Escaping the ruins, with no destination in sight

Escaping the ruins, with no destination in sight

Japans calamity

Escaping the ruins, with no destination in sight

Nowhere to go: A mother and her children sit in the parking lot of a supermarket in Higashimatsushima in Miyagi prefecture on Monday. AFPNow long-distance buses have begun running again from some cities—Koriyama, Fukushima and Sendai—and the bus terminals are overflowing with people trying to get away.

But a few buses going south to Tokyo have already been booked for weeks. Those going elsewhere outside the region have queues stretching around city blocks, and the vast majority wait without success.

This leaves just the buses shuttling between disaster areas, going from nuclear peril to quake epicentre.

“I don’t even know where to evacuate to,” says a woman boarding a bus. “Or what from: the earthquake, tsunami or nuclear reactors.”

Her house is 40 km from the Fukushima nuclear power plant spewing radioactive particles into the air. Officially, she is considered safe because only residents within a 20-km radius have to evacuate.

But the woman has made the call to get away. She doesn’t want to become a forced refugee needing help from agencies.

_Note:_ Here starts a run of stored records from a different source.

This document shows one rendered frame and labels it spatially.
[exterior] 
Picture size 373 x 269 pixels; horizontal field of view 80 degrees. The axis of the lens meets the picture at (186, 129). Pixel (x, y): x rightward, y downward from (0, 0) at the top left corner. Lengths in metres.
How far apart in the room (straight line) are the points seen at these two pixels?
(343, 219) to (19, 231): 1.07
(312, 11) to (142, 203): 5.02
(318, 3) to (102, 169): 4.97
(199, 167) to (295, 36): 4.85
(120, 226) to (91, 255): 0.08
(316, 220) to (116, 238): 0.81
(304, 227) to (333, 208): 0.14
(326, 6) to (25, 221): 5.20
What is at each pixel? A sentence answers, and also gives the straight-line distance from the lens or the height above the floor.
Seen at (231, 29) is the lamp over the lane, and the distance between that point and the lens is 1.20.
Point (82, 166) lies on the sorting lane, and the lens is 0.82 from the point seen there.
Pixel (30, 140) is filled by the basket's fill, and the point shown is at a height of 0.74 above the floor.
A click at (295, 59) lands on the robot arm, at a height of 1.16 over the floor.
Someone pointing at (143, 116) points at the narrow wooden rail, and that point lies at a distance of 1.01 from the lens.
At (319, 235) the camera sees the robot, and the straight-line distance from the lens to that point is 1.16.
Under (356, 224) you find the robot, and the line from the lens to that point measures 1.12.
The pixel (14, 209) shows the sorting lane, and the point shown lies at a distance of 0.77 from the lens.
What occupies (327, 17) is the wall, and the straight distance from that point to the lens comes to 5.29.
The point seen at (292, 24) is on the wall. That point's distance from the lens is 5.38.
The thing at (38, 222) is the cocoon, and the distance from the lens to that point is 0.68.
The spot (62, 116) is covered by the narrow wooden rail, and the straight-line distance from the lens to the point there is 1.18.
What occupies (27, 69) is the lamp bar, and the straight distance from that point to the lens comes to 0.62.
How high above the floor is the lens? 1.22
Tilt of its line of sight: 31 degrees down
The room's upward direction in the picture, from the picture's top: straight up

Her destination is simply “away”. She gets off the bus in Sendai, beyond the nuclear threat but just kilometres from shores devastated by the tsunami.

She says she hopes to find a seat on another bus to keep taking her further.

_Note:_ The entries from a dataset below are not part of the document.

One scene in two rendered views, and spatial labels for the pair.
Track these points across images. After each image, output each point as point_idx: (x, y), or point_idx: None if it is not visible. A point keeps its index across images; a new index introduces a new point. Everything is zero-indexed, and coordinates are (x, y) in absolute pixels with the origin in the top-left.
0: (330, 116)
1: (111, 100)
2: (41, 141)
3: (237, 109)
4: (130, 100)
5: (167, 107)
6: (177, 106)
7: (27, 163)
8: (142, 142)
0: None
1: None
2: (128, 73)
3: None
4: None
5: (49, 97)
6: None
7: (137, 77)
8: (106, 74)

Many are stuck in Sendai, and every morning they form long queues at bus terminals to try to get a seat out of the region.

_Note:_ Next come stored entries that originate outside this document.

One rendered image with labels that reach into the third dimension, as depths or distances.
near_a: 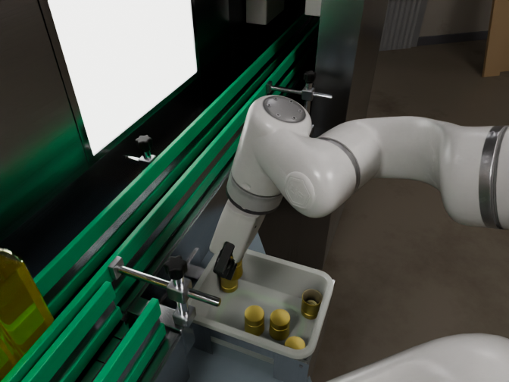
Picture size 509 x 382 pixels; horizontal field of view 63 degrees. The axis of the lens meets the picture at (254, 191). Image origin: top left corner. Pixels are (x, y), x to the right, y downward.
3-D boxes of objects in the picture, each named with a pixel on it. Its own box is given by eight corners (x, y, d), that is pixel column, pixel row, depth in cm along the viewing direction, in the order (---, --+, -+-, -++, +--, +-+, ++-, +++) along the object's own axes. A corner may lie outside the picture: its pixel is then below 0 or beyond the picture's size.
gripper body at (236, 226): (245, 153, 58) (229, 206, 66) (213, 197, 51) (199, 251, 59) (293, 176, 57) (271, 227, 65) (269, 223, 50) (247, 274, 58)
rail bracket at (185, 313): (129, 289, 65) (111, 233, 57) (226, 324, 60) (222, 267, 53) (117, 304, 63) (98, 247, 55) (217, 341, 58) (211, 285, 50)
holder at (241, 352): (201, 265, 87) (197, 239, 82) (329, 306, 79) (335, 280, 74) (156, 333, 74) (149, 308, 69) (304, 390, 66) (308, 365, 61)
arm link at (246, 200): (248, 142, 57) (244, 158, 59) (221, 180, 51) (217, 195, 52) (298, 166, 56) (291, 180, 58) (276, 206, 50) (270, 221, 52)
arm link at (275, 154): (385, 152, 44) (340, 190, 38) (346, 217, 51) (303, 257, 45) (279, 81, 49) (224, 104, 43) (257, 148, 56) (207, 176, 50)
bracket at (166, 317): (147, 318, 69) (139, 292, 65) (197, 337, 66) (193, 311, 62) (134, 336, 67) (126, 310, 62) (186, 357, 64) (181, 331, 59)
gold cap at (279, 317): (291, 326, 73) (293, 311, 70) (285, 343, 71) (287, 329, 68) (273, 320, 74) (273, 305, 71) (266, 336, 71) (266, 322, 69)
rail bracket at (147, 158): (137, 183, 88) (124, 127, 79) (165, 190, 86) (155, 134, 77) (126, 194, 85) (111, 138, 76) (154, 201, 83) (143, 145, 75)
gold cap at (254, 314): (266, 322, 74) (267, 308, 71) (260, 339, 71) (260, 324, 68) (248, 316, 75) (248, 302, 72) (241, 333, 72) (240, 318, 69)
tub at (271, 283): (223, 270, 85) (222, 240, 79) (331, 304, 79) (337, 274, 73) (182, 342, 72) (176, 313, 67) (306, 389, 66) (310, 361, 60)

Waiting overnight is not an option; temperatures drop below freezing point at night.
Some have found accommodation, while others stay at evacuation shelters. Many do not have access to washing facilities. A television broadcast in the evening lists bathhouses that remain open despite disruptions to power, water and gas supplies. But they can only serve a limited number of people, usually just a few dozen a day.

Most hotels are damaged or unable to open due to supply shortages. A rare hotel that has managed to stay open says it can only book rooms for up to three nights in a row.
A man leaving after three nights said he was on his way back to Fukushima, the centre of the nuclear threat, where he originally evacuated from.

Back to Fukushima

“I’m evacuating from my evacuation,” he said, trying to be light-hearted. “I’ll see if I have other options—but I’ll probably be back.”

Shutters were closed and lights out across northeast Japan’s largest city on Saturday and Sunday night despite a long weekend, its residents continuing to reel in the aftermath of the earthquake.

Sendai is the city closest to the epicentre of the earthquake that wreaked havoc on Japan. It is just kilometres from the coast wiped out by the subsequent tsunami.

Most storefronts are plastered with signs bearing a variation of, “Sorry, we’re closed due to the earthquake. We cannot foresee when we can reopen.” Entire blocks are shut down.

A normally-24-hour convenience store opened on Sunday for two hours for cigarettes and various food items, with every customer limited to 10 purchases each. It was immediately swamped as long lines formed. After a long wait, many young people walked out with bags of instant noodles. They were still in the process of stocking up, for “just in case”, they said.

The next most common items were crackers and big boxes of chocolate puff pies. If instant noodles could make meals, these were just comfort. “For now I just want things in my house,” said a woman who spent her quota on the pies.

Other people bought a few cans of beer, running shoes and one older woman some ice cream. “It calms me down while watching television,” the elderly woman said. “I get nervous.”

By 5 pm, everything closes. The streets near the central station become crowded for some time as people find their ways home, mostly waiting for local buses reduced to one an hour. Each person carries several plastic bags. There are many people dragging suitcases—they are the out-of-towners looking for a place to stay or are just passing through. As it gets dark, it becomes apparent that the city will have no weekend nightlife.
A young woman walking home spoke about how she had been confused by many things since the earthquake. “I didn’t even know the difference between propane and LPG. I never took notice of which my house used,” she said. She was not sure what she needed; she just knew there wasn’t enough of it.

Strangely, some hairdressers stay open. They offer shampoos and maybe a haircut.
Monday is a holiday to mark the spring equinox, the passing of the seasons. Symbolically, it could be meaningful, even nice; it could signal a time for regrowth. But the lines extending out of the few open shops show the city is still burrowing deeper into resignation, not sure how to move forward.